Baca Juga: Jurnal Bunyi (1): Sastra dan Nada dalam Tembang Sunda Cianjuran
Jurnal Bunyi (2): Ruang Suara Vitamin Telinga
Kawih menurut Musikolog Sunda Raden Machjar Angga Kusumadinata

Pada akhir acara diadakan diskusi atau tanya jawab. Salah satunya diskusi bersama Prof.Ganjar Kurnia. Pada awalnya jumlah kesenian Sunda ada 300-an jenis. Namun, saat ini hanya ada 30-60 kesenian saja yang masih ada. Itu pun kondisinya berbagai macam. Ada yang sudah di penghujung hidupnya, ada yang masih dikembangkan, dan ada pula yang hilang karena tidak ada yang meneruskan serta mengabadikan. Permasalahan ini memang tidak bisa dihindari. Berbagai macam faktor luar dan dalam memengaruhi seleksi alam kesenian. Beliau berpendapat bahwa perkembangan karawitan yang terjadi dewasa ini merupakan pencapaian yang bagus. Para seniman turut menyumbangkan kreativitasnya untuk terus mempertahankan eksintensi karawitan Sunda. Namun, di sisi lain kita perlu memperhatikan kesenian yang lahir lebih awal. Kegiatan melestarikan, menjaga, mengembangkan, mendokumentasikan, dan mengelola harus terus dilakukan demi keberlangsungan hidup kesenian. Kita sebagai masyarakat yang memiliki kesenian ini harus terus menjalankan siklus tersebut.

Saya bersyukur dengan adanya acara Keurseus Kabudayaan Sunda ini penyiaran dan sosialisasi pengetahuan kebudayaan Sunda dapat disebarkan secara luas dan mudah diakses oleh masyarakat umum. Pengalaman yang saya alami ketika melakukan penelitian kesenian Sunda, sulit untuk menemukan data dan sumber penelitian dalam bentuk literasi maupun audio visual.
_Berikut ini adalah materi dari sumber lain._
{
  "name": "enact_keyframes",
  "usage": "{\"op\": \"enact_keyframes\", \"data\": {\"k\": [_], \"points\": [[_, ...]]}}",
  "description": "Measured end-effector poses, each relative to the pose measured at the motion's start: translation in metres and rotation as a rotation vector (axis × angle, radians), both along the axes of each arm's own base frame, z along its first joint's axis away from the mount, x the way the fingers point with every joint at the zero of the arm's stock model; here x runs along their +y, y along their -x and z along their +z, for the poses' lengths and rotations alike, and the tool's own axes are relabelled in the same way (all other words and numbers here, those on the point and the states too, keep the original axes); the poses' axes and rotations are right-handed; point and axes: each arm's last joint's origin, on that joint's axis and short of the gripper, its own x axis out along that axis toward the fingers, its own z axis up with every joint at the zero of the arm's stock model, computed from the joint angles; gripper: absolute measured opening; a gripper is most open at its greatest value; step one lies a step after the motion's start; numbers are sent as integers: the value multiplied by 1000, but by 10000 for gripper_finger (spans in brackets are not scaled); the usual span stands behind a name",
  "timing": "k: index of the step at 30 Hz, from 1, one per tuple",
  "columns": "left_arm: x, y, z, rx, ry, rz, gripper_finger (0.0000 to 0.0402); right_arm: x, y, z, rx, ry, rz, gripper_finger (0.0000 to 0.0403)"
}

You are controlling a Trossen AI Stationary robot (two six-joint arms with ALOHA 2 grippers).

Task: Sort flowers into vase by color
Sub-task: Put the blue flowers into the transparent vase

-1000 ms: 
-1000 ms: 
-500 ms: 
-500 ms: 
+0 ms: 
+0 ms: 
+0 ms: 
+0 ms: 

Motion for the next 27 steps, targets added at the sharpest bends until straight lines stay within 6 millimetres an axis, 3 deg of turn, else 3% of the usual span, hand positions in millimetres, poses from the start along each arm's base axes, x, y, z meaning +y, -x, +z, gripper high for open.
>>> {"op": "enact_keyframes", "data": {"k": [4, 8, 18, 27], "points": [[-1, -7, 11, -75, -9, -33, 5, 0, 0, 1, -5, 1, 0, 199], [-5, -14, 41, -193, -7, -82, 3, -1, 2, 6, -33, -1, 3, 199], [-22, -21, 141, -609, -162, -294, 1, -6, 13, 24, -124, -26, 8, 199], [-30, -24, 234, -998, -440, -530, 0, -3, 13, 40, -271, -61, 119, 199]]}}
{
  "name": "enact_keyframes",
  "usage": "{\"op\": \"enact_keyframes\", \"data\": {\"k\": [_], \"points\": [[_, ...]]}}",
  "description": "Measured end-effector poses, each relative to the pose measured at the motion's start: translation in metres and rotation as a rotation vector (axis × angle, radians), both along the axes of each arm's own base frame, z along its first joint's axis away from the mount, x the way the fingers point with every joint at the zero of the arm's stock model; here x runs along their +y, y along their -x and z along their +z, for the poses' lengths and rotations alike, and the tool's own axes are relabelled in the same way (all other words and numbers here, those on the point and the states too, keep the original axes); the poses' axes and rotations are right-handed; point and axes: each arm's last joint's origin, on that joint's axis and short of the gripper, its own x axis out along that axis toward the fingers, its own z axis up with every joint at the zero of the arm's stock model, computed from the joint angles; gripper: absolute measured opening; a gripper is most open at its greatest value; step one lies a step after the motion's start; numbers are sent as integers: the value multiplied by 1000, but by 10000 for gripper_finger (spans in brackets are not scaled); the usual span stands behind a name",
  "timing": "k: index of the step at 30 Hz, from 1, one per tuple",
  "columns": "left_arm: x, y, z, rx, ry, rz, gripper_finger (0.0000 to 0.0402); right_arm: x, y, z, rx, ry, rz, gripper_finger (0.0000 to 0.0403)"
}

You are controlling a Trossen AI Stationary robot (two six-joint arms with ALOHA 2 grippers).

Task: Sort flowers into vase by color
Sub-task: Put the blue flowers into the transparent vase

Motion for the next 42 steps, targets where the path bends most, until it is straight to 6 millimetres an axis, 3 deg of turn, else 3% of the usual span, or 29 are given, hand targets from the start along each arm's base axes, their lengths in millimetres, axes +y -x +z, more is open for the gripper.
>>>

Semoga dengan ada acara ini, para peminat, peneliti, seniman, akademisi, dan seluruh masyarakat yang membutuhkan informasi mengenai kebudayaan Sunda dapat menemukan informasi dengan mudah dan terpusat. Secara tidak langsung seminar daring seperti ini menyimpan rekaman kegiatan sebagai arsip digital yang penting. Kegiatan digitalisasi dewasa ini massif dilakukan di berbagai bidang. Hal terasebut bertujuan mengabadikan dan memudahkan masyarakat dalam mencari sebuah informasi. Dengan sekali kegiatan digitalisasi semua data dapat abadi ada di dalam sistem komputer. Apalagi data tersebut sudah berusia ratusan tahun, sangat rentan hancur dimakan zaman. Sangat terbantu dengan adanya digitalisasi.

Dengan adanya ikhtiar ini, semoga kesenian Sunda dapat dekat dengan masyarakat dan dapat terus terlibat dalam perkembangan kebudayaan yang akan terus berlangsung. Harapan saya, kesenian Sunda, tidak hanya dilestarikan, tapi dihargai dan dikelola dengan baik.